Challenges and Future Directions for Knowledge Graph Construction in the Era of Large Models
The article examines the high construction cost and lack of unified standards in knowledge graphs, explains why large language models cannot fully solve core issues such as hallucination and multi‑hop reasoning, and argues that a new, unified semantic framework integrating large models is essential for future progress.
Knowledge graphs have long suffered from high construction complexity and cost, lacking a unified framework that can address all knowledge building problems; this stems from the data layer where most knowledge is expressed in natural language with diverse and non‑standardized representations.
Consequently, the rapid rise of large models has sparked claims that "knowledge graphs are doomed," yet experts note that current large models still cannot resolve hallucination, timeliness, factuality, or multi‑hop reasoning, and thus cannot permanently solve knowledge‑graph construction challenges.
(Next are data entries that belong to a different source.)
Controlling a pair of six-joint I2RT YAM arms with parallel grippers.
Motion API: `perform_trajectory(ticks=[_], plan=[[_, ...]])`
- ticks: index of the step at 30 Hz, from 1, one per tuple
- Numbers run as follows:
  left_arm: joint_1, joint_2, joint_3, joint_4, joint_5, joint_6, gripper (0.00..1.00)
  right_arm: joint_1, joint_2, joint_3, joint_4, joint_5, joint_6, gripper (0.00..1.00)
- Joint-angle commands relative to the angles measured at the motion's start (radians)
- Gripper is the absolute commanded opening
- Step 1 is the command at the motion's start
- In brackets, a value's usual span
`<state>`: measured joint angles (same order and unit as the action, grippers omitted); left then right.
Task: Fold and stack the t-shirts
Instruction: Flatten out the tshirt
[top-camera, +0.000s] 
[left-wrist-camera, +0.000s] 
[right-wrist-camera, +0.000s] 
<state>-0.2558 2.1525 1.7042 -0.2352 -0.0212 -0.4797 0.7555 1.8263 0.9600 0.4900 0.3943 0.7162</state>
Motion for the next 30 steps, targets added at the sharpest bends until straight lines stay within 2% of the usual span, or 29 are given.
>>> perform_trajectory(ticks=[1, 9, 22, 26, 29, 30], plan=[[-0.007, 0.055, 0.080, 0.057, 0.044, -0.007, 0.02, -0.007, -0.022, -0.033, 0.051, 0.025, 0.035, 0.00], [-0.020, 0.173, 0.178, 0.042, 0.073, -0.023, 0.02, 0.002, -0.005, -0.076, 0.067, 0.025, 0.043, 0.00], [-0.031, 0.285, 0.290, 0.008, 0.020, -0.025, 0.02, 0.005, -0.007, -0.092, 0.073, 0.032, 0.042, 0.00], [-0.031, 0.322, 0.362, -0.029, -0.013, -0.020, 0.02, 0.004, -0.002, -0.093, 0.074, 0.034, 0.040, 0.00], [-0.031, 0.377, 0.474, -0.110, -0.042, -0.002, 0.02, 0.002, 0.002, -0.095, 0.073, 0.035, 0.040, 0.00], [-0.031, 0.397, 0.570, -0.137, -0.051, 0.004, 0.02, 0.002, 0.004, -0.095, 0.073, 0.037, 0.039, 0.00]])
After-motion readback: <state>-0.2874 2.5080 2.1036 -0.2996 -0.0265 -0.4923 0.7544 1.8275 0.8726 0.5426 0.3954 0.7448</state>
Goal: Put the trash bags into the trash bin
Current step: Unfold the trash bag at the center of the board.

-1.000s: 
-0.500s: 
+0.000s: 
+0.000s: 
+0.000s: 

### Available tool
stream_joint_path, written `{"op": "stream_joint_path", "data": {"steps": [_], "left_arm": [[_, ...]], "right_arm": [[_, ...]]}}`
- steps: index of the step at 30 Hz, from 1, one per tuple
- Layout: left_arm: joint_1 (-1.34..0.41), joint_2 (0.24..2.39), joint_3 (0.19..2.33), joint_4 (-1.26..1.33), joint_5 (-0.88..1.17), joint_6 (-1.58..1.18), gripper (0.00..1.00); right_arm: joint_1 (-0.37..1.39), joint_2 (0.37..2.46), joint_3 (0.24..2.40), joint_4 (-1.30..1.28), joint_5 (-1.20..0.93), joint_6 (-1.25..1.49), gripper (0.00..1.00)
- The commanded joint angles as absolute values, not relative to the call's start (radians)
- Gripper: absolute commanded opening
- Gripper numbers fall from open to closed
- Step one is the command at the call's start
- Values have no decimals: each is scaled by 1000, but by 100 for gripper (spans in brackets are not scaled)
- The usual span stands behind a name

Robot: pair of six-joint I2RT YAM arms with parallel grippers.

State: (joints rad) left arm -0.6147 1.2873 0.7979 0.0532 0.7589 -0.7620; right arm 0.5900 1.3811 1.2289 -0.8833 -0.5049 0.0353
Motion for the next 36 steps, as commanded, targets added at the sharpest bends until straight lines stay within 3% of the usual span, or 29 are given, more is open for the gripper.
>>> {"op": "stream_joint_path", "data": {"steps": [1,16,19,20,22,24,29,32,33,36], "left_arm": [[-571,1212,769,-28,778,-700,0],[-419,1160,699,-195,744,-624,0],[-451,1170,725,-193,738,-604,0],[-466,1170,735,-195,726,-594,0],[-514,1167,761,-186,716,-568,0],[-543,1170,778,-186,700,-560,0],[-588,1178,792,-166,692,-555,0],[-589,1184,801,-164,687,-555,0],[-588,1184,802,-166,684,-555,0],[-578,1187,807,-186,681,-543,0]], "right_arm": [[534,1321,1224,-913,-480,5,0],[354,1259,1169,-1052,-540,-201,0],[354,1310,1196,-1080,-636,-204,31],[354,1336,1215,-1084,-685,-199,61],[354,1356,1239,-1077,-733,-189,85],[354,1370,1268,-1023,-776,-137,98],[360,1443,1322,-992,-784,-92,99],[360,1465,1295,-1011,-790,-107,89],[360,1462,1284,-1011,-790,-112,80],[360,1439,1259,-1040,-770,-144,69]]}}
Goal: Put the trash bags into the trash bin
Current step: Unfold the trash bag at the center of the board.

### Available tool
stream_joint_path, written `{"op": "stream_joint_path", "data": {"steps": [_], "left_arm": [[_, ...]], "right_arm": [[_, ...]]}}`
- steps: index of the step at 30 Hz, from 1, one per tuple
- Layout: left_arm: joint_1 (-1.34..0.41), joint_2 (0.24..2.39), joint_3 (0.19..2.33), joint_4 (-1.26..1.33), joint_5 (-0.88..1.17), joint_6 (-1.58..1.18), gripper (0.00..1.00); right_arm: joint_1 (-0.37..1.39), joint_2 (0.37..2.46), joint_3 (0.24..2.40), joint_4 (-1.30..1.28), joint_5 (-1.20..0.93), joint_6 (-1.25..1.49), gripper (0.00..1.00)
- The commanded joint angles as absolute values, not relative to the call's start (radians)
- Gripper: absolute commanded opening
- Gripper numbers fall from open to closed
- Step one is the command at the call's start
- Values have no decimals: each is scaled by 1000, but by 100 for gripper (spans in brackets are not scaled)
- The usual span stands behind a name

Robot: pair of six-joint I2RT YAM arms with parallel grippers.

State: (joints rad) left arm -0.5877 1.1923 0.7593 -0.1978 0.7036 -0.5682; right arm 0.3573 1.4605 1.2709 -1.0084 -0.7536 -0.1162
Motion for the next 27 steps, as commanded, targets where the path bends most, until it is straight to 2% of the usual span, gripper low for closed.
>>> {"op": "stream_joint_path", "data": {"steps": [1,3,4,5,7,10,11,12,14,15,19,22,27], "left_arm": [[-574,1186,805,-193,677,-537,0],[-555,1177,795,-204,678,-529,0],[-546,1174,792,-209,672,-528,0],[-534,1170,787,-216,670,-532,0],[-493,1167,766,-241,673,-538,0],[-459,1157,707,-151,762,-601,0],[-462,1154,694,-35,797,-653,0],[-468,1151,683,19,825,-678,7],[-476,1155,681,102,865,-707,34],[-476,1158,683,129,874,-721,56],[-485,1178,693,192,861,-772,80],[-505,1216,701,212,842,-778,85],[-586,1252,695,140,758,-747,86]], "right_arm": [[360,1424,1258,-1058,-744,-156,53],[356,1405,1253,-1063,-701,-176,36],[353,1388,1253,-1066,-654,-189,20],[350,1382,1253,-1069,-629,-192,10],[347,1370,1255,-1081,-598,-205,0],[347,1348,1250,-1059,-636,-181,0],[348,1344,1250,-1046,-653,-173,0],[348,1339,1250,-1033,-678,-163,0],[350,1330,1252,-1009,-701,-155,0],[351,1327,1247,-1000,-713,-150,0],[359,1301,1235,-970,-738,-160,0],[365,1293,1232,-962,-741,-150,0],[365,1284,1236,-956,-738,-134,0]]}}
From the perspective of application scenario structure, such as risk control, textual representations of risk groups are incomprehensible; the industry doubts that large models can replace core risk‑control capabilities, so highly structured decision scenarios still rely on knowledge graphs for significant impact.
The biggest current difficulty for knowledge graphs is the lack of uniformity; their semantic standards are outdated, originating from the early semantic web era and evolving over decades, with the term "knowledge graph" itself coined by Google in 2012.
Over this long development period, many concepts have emerged—static, dynamic, entity, concept, event, causal, temporal, multimodal, and others—each with its own definition and representation.
Although early semantic web frameworks like RDF and OWL existed, they never took hold in industry, leading practitioners to store knowledge graphs based on attributes using graph databases.
However, graph databases differ from knowledge graphs: they are merely storage formats without semantics, resulting in each organization defining its own knowledge graph, which hampers data exchange due to protocol differences.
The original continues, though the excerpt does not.